Wesleyan University ends legacy admissions. How common is it?
Wesleyan University announced Wednesday that the institution will end legacy admissions — a decision that comes nearly three weeks after the Supreme Court ruled that race-conscious admissions were unconstitutional.
In a posted statement, University President Michael Roth said an applicant’s family connections have played a “negligible” role in admissions for years. Four percent of the 2,280 admitted students in the Class of 2027 “have a Wesleyan parent,” the school reported on its website.
The university has reported about 7% or 8% of first year students have been children of alumni over the previous five years.
“An applicant’s connection to a Wesleyan graduate indicates little about that applicant’s ability to succeed at the University, meaning that legacy status has played a negligible role in our admission process for many years,” Roth wrote on the university’s blog. “Nevertheless, in the wake of the recent Supreme Court decision regarding affirmative action, we believe it important to formally end admission preference for ‘legacy applicants.’ We still value the ongoing relationships that come from multi-generational Wesleyan attendance, but there will be no ‘bump’ in the selection process.”
Roth added that the university has “never fixated on a checked box indicating a student’s racial identification or family affiliations,” and that the higher education institution vows to continue to improve its diversity, improve its scholarship efforts to make the school more financially feasible and expand its community-based organizations.
“As a highly selective university, Wesleyan University seeks exceptional students from a wide range of backgrounds and circumstances who will thrive in and enrich the Wesleyan community,” Roth said.
Wesleyan enrolls about 3,000 full-time undergraduates, with 32% of its student body identifying as students of color.
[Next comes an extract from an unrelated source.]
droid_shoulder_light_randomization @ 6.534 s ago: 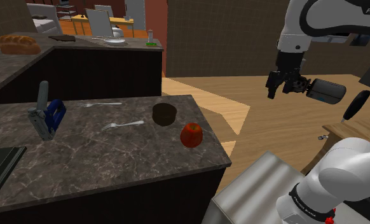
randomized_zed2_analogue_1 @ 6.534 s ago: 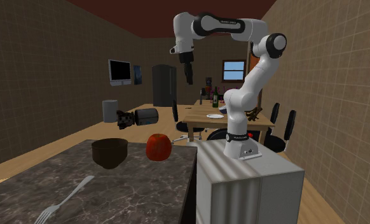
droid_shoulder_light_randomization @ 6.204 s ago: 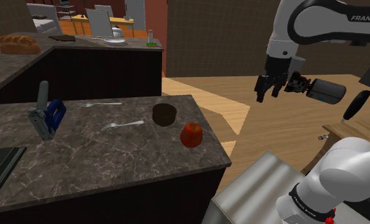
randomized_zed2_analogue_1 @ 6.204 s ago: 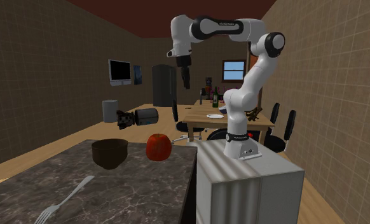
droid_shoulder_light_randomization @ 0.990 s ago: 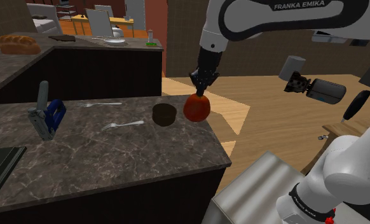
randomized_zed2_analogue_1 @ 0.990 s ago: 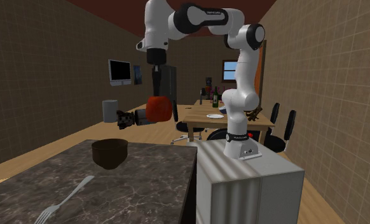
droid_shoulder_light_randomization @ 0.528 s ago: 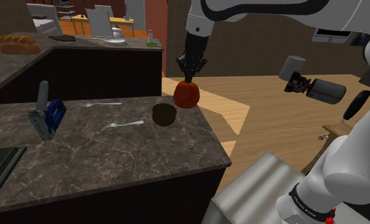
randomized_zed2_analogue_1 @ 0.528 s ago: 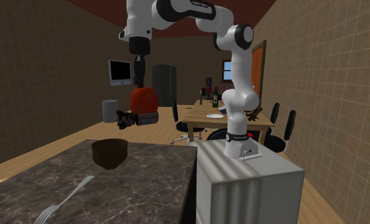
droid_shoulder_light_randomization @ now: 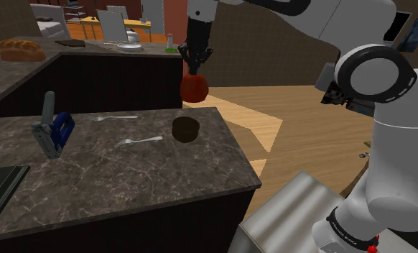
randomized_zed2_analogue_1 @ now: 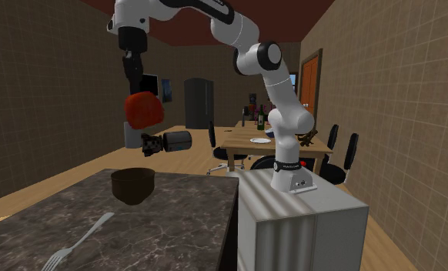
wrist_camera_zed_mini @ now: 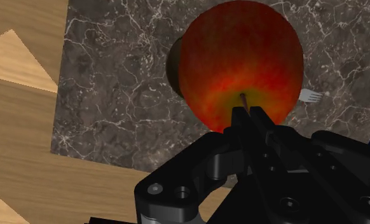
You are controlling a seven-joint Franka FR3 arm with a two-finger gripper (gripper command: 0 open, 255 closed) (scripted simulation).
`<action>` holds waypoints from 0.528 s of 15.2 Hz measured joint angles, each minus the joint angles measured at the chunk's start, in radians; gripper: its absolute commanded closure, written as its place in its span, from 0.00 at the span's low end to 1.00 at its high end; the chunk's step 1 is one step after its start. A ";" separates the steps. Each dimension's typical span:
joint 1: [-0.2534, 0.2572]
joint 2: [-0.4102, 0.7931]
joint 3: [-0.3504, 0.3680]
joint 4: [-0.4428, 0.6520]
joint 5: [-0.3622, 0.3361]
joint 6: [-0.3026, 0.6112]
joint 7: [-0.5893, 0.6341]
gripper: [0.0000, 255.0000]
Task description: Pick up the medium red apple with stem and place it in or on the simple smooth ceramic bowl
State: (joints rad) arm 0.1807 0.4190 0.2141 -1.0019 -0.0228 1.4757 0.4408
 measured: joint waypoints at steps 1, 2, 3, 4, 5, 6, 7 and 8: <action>0.023 0.109 -0.005 0.188 -0.019 -0.076 -0.001 1.00; 0.032 0.152 -0.008 0.259 -0.025 -0.108 0.001 1.00; 0.033 0.162 -0.009 0.269 -0.027 -0.110 0.002 1.00; 0.030 0.155 -0.009 0.246 -0.025 -0.094 0.001 1.00; 0.025 0.134 -0.008 0.198 -0.022 -0.067 0.002 1.00; 0.018 0.115 -0.007 0.153 -0.018 -0.041 0.000 1.00; 0.014 0.100 -0.006 0.115 -0.016 -0.018 -0.001 1.00; 0.010 0.085 -0.006 0.074 -0.013 0.008 -0.002 1.00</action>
State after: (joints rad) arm 0.1904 0.5038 0.2084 -0.9275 -0.0358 1.4833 0.4392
The university’s acceptance rate is around 19%.
Since the Supreme Court’s decision in late June, universities and colleges across Connecticut have vowed to protect diversity and opportunities for students of color.
At the time of the decision, Roth and Amin Abdul-Malik Gonzalez, vice president and dean of admission and financial aid, said they were “determined to create a diverse community, and our admission and financial aid teams have been preparing over the last several months to craft policies that will do that.”
At UConn, Vern Granger, director of undergraduate admissions, has said his department has considered race and ethnicity as one of many factors in their applications process, though he noted that “race is not the sole determinant.” He said UConn will adhere to the law, but added that he will keep holding conversations with students and others, as he has throughout the year, to help minimize any effects from the court’s decision.
The university does not have a legacy admissions process.
Yale University President Peter Salovey also said last month that he strongly disagreed with the court’s ruling but noted that Yale will comply with the law. Salovey said university leaders would review all of their admissions policies and that Yale Law School will hold a panel discussion among legal experts for students and staff in September to talk about the ramifications of the ruling.
University officials weren’t immediately available for comment Wednesday on the institution’s legacy admissions.
Yale has reported a 12% legacy affiliation for its Class of 2023 and a 14% legacy affiliation for the Class of 2025.